It does sound like Neuropathy, and there are medications to try for relief, speak to your doctor or Neurologist.
Recently, my Neurologist asked me to try Acetazolomide, she thought it might help relieve BPPV (dizziness turning over in bed). It did but, I also experienced severe Neuropathy in my hands. Tingling is said to be a side effect but the sensation I had was horrendous and I stopped taking the medication.
But, it has to be said, not everyone reacts in the same way to any medication. 
xB
Do you do repetitive things with your hands (typing, sewing, etc.)? This might be carpal tunnel. Either way with the tingling I would check with your doctor. He can diagnose whether it’s carpal tunnel or your ataxia. I think you can see your family doctor and if you need further care he can refer you. Cheaper to see him than a specialist.
I too am experiencing the symptom. For me I thought at first it was a side effect of a medication that I was taking following breast cancer a medication that I was to take for 5 years. Needless to say we stopped that medication and went to another. My neurologist finally had to admit that the side effect may have let this ataxia symptom in earlier than he thought it would happen to me as my feet are not as affected as my hands now. I am slowly losing my fine motor skills. Buttoning a shirt is nearly impossible, tying my shoes is no longer what I do. I can’t sew with needle and thread. I am still crocheting with specially designed ergonomic crochet hooks. I am continually dropping everything including breaking plates on the floor. Even buckling my seatbelt is a problem. But that is not to say that you are not affected by something else besides your progressive ataxia ( example carpal tunnel). It’s always a good idea to check with your doctor.
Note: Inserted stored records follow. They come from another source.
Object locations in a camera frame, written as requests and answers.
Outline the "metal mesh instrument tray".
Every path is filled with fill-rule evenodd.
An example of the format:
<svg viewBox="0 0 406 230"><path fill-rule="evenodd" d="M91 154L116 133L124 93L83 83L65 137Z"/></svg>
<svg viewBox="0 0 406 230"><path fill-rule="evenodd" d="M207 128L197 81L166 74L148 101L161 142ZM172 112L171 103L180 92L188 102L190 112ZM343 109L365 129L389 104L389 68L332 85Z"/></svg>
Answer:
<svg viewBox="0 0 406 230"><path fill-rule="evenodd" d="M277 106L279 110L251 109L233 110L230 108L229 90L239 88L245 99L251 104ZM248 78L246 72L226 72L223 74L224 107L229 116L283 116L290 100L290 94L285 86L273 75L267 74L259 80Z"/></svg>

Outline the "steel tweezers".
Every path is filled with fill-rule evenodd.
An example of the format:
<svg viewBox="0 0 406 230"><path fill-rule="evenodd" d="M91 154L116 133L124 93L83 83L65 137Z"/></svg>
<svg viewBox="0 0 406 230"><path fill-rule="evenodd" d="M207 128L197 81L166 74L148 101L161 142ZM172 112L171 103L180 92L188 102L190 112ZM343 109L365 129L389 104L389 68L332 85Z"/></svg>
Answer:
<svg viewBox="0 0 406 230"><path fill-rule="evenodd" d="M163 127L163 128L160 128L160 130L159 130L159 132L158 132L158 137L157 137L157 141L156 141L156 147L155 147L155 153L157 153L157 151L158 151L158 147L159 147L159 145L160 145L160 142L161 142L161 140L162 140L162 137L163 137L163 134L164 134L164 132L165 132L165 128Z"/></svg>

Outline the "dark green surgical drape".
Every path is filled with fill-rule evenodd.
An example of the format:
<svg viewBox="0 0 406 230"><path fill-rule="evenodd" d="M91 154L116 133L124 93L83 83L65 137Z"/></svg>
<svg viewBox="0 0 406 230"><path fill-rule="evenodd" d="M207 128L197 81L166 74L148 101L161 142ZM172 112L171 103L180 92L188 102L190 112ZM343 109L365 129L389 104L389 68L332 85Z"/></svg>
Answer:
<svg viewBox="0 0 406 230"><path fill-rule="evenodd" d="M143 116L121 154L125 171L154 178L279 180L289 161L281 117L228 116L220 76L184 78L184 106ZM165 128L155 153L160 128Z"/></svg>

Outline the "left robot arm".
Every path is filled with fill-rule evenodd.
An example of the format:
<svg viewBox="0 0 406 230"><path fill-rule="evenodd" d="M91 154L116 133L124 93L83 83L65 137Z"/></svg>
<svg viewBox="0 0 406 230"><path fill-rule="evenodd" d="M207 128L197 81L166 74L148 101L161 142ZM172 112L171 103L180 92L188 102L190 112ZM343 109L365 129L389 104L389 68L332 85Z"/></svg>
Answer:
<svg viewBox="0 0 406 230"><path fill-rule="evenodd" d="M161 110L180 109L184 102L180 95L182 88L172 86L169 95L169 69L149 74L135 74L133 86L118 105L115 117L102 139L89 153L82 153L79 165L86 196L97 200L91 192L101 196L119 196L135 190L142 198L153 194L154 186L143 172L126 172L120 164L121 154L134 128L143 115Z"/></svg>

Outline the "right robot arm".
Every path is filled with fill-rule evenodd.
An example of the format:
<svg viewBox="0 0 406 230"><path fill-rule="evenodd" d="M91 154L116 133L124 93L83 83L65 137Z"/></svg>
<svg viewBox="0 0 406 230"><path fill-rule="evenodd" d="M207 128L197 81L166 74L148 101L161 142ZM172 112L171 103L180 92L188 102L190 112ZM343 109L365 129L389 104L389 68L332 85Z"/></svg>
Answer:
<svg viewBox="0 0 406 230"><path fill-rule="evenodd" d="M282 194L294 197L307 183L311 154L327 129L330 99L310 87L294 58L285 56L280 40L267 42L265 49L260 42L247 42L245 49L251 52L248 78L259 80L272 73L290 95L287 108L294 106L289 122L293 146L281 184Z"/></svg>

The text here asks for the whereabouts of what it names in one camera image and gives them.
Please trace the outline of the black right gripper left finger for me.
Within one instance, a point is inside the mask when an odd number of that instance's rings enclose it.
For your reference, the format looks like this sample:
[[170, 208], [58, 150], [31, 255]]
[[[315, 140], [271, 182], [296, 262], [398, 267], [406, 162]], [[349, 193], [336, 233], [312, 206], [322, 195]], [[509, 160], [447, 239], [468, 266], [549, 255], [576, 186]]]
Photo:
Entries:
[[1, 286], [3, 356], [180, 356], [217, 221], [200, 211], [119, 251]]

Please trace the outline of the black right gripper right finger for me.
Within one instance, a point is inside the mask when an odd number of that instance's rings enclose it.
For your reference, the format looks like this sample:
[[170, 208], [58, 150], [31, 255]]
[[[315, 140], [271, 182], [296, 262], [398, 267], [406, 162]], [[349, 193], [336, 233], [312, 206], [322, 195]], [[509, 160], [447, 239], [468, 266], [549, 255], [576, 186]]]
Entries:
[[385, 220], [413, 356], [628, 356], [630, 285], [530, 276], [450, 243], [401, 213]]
I wish I had better news for you but keep in mind all the things that you still can do, and try to be thankful for those.
I’ve been experiencing this, with progression of course, for about 10 years now. I had to quit playing guitar about 18 years ago, and I haven’t been able to hold a pen or write at all for a good 5 years now. I constantly fumble and drop things, and my fine motor skills have almost all suffered greatly. It’s just going to get worse and is highly annoying, but all I can do is keep chugging ahead and keep living a happy and accepting life.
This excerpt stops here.